`tts.piper`#

Description#

Text-to-speech plugin that uses Piper, a fast and local neural text-to-speech engine.

Install with:

$ pip install piper-tts

You will also need to download at least one voice model. You can do so via the download_voice() action.

Voice models are typically stored in ~/.local/share/piper_tts.

The full list of supported voice models is here.

param kwargs:: Extra arguments to be passed to the TtsPlugin constructor, including output_device and output_volume. output_device accepts a PortAudio/sounddevice device index, PortAudio/sounddevice device name, or PulseAudio/PipeWire sink name (requires pactl). output_volume is a playback volume percentage.

Configuration#

tts.piper:
  # [Optional]
  # Path to the Piper ``.onnx`` default voice model file, or
  # model name (e.g. ``en_US-hfc_female-medium``) relative to
  # ``models_dir``.
  # If not specified, it must be specified when `TtsPiperPlugin.say <https://docs.platypush.tech/platypush/plugins/tts.piper.html#platypush.plugins.tts.piper.TtsPiperPlugin.say>`_ is called,
  # or a model should be downloaded via `TtsPiperPlugin.download_voice <https://docs.platypush.tech/platypush/plugins/tts.piper.html#platypush.plugins.tts.piper.TtsPiperPlugin.download_voice>`_.
  # model:   # type=str | None

  # [Optional]
  # Directory where Piper voice models are stored.
  # Default: ``<WORKDIR>/piper_tts``.
  # models_dir:   # type=str | None

  # [Optional]
  # Default speaker ID for multi-speaker models
  # (default: None).
  # speaker_id:   # type=int | None

  # [Optional]
  # Default speaking speed scale.
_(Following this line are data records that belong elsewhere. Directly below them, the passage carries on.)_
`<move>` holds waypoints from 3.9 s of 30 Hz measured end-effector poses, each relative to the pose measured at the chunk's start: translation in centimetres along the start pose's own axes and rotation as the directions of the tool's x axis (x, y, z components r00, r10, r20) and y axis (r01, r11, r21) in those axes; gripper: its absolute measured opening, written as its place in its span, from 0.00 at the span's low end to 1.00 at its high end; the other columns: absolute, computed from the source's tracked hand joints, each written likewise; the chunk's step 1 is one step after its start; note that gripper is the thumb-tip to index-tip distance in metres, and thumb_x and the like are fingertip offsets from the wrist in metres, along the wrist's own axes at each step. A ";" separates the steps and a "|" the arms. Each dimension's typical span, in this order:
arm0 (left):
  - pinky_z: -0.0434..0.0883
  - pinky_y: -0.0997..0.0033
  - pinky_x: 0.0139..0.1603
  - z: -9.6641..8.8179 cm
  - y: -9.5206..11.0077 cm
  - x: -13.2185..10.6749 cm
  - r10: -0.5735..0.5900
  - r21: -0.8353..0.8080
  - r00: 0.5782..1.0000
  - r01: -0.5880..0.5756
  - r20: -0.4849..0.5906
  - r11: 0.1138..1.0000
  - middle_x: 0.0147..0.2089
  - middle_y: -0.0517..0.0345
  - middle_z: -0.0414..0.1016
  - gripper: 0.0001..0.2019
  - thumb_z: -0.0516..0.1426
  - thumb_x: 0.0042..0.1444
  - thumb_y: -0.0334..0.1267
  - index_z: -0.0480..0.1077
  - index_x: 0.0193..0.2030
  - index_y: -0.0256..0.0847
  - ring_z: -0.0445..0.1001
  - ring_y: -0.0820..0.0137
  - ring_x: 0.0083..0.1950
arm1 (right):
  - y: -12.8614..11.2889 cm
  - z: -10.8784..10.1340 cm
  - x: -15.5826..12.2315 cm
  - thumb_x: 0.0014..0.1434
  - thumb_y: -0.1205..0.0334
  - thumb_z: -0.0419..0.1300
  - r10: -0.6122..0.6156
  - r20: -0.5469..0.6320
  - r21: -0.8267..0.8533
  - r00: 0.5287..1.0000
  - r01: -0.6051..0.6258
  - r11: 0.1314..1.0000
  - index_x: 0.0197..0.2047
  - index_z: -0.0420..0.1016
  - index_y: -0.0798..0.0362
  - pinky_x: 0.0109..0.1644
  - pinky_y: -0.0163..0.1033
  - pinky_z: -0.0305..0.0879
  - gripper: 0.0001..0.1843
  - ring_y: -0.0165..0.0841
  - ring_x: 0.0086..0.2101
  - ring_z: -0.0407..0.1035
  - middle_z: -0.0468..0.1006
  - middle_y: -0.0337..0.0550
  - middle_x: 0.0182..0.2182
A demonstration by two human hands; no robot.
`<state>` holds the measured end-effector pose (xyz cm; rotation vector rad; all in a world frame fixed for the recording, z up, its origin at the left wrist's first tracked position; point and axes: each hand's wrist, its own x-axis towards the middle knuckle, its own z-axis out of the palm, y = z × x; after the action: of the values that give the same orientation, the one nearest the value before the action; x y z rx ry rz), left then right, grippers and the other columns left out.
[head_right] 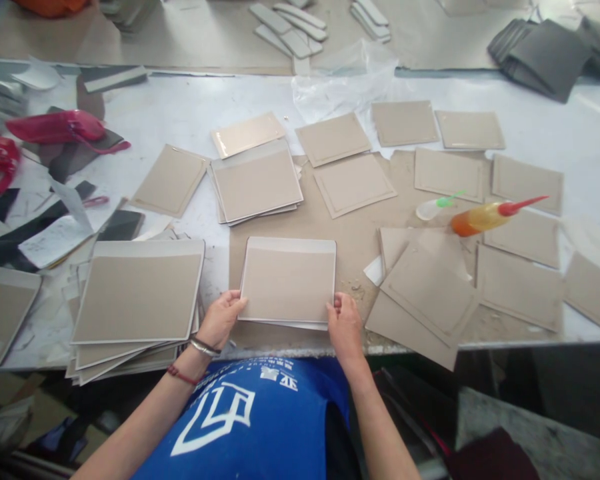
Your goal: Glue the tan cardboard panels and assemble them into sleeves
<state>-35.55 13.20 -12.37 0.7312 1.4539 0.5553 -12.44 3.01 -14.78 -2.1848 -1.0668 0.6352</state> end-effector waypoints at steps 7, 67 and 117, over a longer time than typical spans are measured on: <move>0.65 0.72 0.35 0.0 0.1 -0.1 0.010 -0.001 1.000 -0.010 0.003 1.000 0.26 0.59 0.74 0.20 0.61 0.36 0.44 0.65 0.36 0.35 0.72 0.70 0.31 | 0.0 0.0 0.0 0.54 0.56 0.52 0.011 -0.004 0.014 1.000 -0.011 1.000 0.39 0.67 0.54 0.38 0.44 0.66 0.12 0.36 0.30 0.65 0.68 0.46 0.32; 0.69 0.67 0.38 0.7 0.4 -0.2 -0.036 -0.114 0.999 0.038 0.013 0.993 0.28 0.57 0.75 0.22 0.64 0.34 0.44 0.64 0.35 0.36 0.73 0.69 0.30 | -6.9 6.0 3.6 0.58 0.55 0.52 -0.633 0.286 -0.214 0.719 0.692 0.689 0.61 0.54 0.54 0.62 0.59 0.38 0.29 0.46 0.61 0.39 0.52 0.54 0.61; 0.71 0.74 0.38 -12.8 7.8 -7.7 0.038 -0.070 0.868 -0.084 -0.495 0.994 0.37 0.60 0.74 0.19 0.59 0.41 0.34 0.66 0.44 0.41 0.73 0.69 0.38 | -15.4 2.4 -2.2 0.60 0.52 0.49 -0.251 0.448 0.506 0.858 -0.012 0.862 0.50 0.66 0.52 0.41 0.38 0.63 0.18 0.33 0.36 0.68 0.75 0.43 0.35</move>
<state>-48.04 14.19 -1.03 0.5869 1.8683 0.8995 -23.24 9.42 -5.25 -1.5165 -1.1271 1.3102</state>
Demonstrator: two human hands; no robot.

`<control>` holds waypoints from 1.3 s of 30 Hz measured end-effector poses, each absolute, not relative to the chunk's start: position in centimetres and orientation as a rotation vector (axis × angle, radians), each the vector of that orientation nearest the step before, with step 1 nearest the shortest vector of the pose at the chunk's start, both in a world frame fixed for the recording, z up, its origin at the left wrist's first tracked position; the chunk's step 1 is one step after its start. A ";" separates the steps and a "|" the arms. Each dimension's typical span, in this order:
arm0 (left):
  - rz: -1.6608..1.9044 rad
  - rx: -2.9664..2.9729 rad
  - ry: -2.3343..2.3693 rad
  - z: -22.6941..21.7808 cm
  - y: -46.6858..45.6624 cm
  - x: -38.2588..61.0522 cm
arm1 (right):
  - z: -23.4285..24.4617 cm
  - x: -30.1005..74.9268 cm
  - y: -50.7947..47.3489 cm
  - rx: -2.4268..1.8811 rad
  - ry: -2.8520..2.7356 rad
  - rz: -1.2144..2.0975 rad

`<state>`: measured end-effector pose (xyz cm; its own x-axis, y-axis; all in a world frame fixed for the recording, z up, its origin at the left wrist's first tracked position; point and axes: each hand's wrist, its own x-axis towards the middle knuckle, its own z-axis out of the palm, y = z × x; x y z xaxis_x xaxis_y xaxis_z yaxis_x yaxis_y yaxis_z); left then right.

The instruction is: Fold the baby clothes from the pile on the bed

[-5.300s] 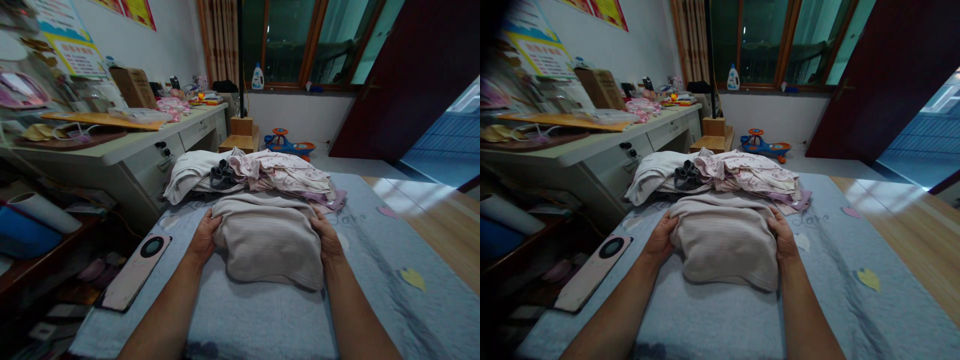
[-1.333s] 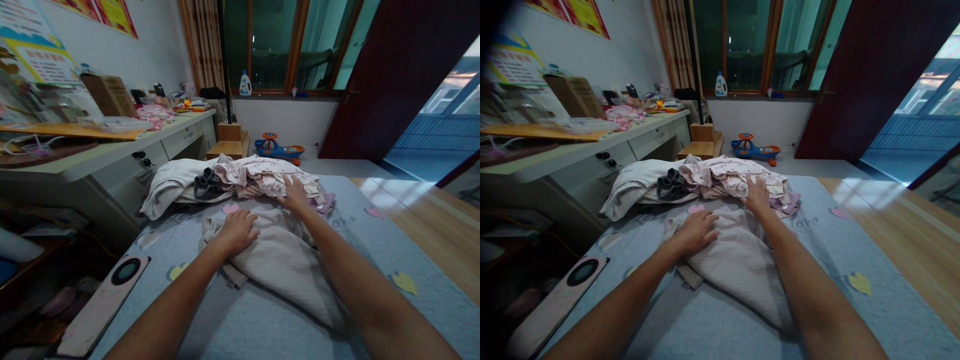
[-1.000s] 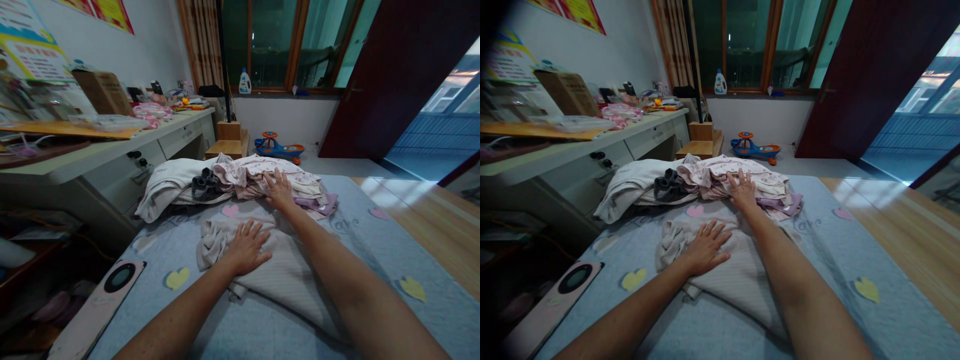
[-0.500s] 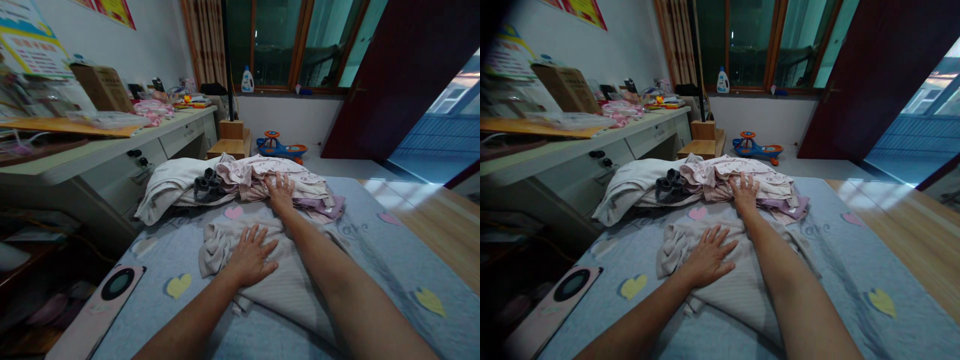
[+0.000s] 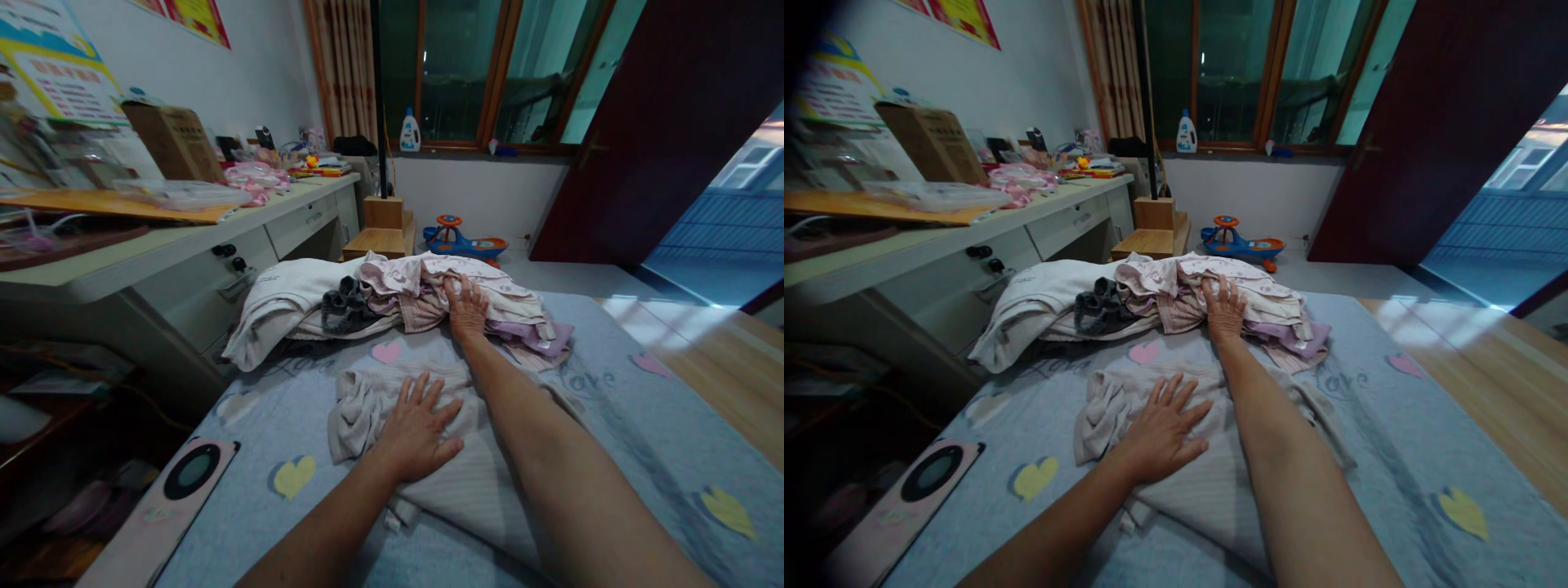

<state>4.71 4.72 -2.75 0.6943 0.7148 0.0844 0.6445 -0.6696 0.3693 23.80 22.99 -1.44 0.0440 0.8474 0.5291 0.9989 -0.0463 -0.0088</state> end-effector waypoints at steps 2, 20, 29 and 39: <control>0.315 2.592 1.068 -2.7 4.7 4.7 | -1.8 23.7 22.8 -1.950 -1.878 -0.562; 0.294 2.617 1.093 -2.5 4.6 4.8 | 0.4 18.0 22.2 -1.622 -2.304 -0.506; 0.305 2.639 1.088 -2.3 4.4 4.7 | -1.3 17.3 23.3 -1.684 -2.151 -0.556; 0.347 2.661 1.096 -2.8 4.4 4.9 | 0.1 15.1 26.1 -1.830 -1.799 -0.496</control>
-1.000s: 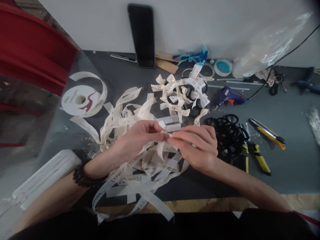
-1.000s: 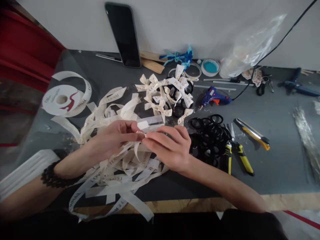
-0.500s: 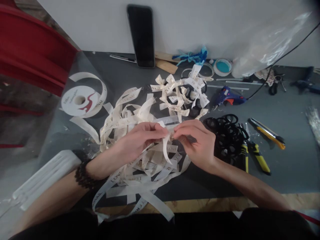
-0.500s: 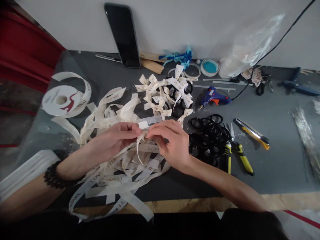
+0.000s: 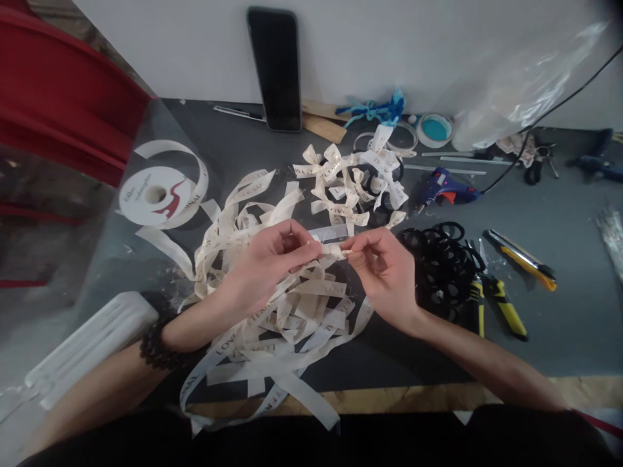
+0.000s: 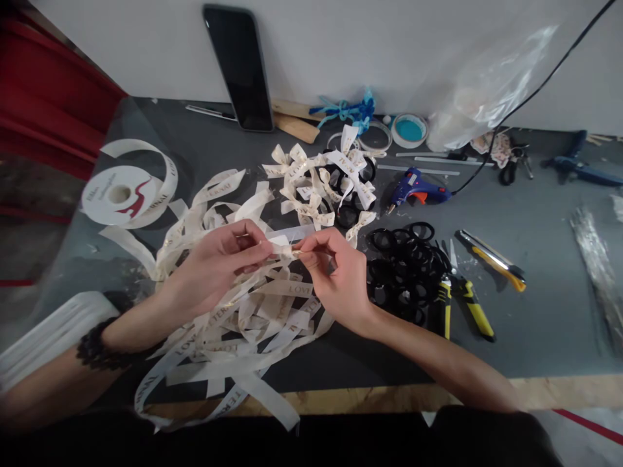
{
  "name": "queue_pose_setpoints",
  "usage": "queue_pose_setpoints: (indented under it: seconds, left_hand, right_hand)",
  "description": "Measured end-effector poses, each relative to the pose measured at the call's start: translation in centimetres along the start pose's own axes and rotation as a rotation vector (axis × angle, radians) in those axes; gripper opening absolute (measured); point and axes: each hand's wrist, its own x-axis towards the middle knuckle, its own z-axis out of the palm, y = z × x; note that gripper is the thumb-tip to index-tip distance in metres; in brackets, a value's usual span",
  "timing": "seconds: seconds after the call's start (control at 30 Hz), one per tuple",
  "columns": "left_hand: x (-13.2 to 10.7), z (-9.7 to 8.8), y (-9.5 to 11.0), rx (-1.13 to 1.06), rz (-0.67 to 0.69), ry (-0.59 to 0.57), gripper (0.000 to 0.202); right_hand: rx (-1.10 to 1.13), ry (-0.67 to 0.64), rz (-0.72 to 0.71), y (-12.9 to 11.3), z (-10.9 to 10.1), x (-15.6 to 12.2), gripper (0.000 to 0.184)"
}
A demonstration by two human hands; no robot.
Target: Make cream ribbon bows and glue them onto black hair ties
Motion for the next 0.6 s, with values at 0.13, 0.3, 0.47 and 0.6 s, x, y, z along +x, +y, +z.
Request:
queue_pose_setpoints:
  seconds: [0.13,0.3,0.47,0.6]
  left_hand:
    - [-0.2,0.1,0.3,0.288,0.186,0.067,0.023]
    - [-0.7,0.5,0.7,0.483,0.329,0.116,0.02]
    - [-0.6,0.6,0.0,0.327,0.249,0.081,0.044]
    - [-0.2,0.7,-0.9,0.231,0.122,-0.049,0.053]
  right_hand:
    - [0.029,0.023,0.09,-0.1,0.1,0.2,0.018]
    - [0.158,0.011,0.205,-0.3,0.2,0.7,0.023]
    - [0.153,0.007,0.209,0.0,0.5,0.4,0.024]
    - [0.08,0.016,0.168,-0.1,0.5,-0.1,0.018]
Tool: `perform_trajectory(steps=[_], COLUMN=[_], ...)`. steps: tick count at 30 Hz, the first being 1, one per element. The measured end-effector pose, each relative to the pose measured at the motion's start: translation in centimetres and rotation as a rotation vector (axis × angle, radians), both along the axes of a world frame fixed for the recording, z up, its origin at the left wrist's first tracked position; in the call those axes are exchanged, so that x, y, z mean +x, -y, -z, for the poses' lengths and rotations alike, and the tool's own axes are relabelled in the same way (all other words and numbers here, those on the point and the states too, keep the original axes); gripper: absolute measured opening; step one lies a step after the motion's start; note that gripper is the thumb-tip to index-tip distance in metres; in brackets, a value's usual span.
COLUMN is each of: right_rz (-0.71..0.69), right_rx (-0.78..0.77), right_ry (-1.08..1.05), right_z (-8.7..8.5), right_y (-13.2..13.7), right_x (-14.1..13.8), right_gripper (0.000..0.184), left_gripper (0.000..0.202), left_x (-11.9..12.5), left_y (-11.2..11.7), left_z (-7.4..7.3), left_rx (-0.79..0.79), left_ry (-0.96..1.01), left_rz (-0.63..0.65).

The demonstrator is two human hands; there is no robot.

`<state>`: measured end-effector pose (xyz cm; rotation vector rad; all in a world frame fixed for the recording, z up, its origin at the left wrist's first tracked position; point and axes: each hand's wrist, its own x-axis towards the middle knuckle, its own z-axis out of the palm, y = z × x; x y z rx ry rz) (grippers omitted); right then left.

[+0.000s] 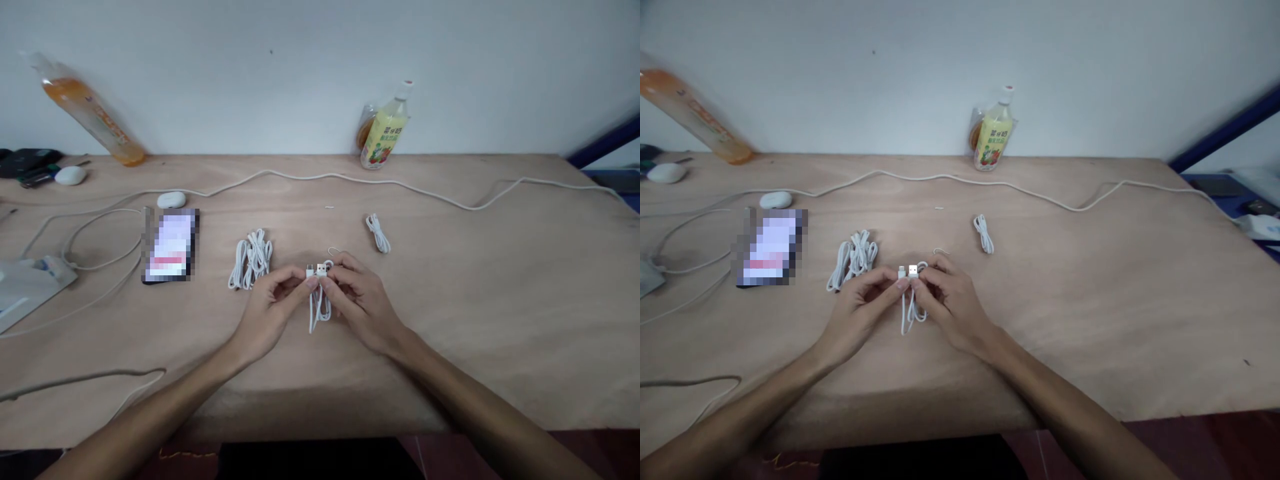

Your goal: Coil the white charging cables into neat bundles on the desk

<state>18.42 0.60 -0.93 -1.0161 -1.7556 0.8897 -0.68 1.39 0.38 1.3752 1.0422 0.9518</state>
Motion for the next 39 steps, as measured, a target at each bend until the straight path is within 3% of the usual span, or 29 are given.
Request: perform_trajectory(steps=[39], right_rz=[-0.002], right_rx=[0.002], right_ry=[0.022], right_z=[-0.17], right_y=[0.04], right_x=[0.16], right_gripper=[0.034], left_gripper=[0.033], left_x=[0.12], left_y=[0.04], left_z=[-0.4], left_rx=[0.009], left_ry=[0.024], left_rz=[0.039])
Higher values make
  # speech slower (default: voice default, typically 1.0).
  # length_scale:   # type=float | None

  # [Optional]
  # Default audio variation / expressiveness scale
  # (default: voice default).
  # noise_scale:   # type=float | None

  # [Optional]
  # Default phoneme width variation scale
  # (default: voice default).
  # noise_w_scale:   # type=float | None

  # [Optional]
  # Whether to use CUDA for GPU acceleration. Requires
  # ``onnxruntime-gpu`` to be installed (default: False).
  # use_cuda: False  # type=bool

  # [Optional]
  # Silence, in seconds, to prepend before playing
  # the audio. This gives the audio backend (e.g. PulseAudio/PipeWire)
  # time to initialize the output path, avoiding the first fraction of
  # generated speech being silently dropped (default: 1).
  # start_padding: 1  # type=float

  # [Optional]
  # Silence, in seconds, to append before closing the
  # playback stream. This avoids clipping the tail of short generated
  # speech on some audio backends (default: 1).
  # end_padding: 1  # type=float

  # [Optional]
  # Language code (default: ``en-US``).
  # language: en-US

  # [Optional]
  # Audio output device to use for playback.
  # Supported formats: PortAudio/sounddevice device index,
  # PortAudio/sounddevice device name, or PulseAudio/PipeWire sink name
  # (e.g. ``alsa_output.pci-...``; requires ``pactl``). If specified,
  # it is passed as the ``device`` argument to
  # `SoundPlugin.play <https://docs.platypush.tech/platypush/plugins/sound.html#platypush.plugins.sound.SoundPlugin.play>`_.
  # output_device:   # type=int | str | None

  # [Optional]
  # Playback volume, as a percentage. ``100`` means
  # unchanged, values below ``100`` attenuate, and values above ``100``
  # amplify with clipping in the playback path. It is passed as the
  # ``volume`` argument to `SoundPlugin.play <https://docs.platypush.tech/platypush/plugins/sound.html#platypush.plugins.sound.SoundPlugin.play>`_.
  # output_volume:   # type=float | None

Dependencies#

pip

pip install numpy sounddevice piper-tts

Alpine

apk add ffmpeg py3-numpy portaudio-dev

Debian

apt install portaudio19-dev ffmpeg python3-numpy

Fedora

yum install ffmpeg portaudio-devel python-numpy

Arch Linux

pacman -S ffmpeg python-numpy portaudio python-sounddevice

Actions#

tts.piper.download_voice

tts.piper.say

tts.piper.stop

Module reference#

class platypush.plugins.tts.piper.TtsPiperPlugin(*, model: str | None = None, models_dir: str | None = None, speaker_id: int | None = None, length_scale: float | None = None, noise_scale: float | None = None, noise_w_scale: float | None = None, use_cuda: bool = False, start_padding: float = 1, end_padding: float = 1, **kwargs)[source]#

Bases: TtsPlugin

Text-to-speech plugin that uses Piper, a fast and local neural text-to-speech engine.

Install with:

$ pip install piper-tts

You will also need to download at least one voice model. You can do so via the download_voice() action.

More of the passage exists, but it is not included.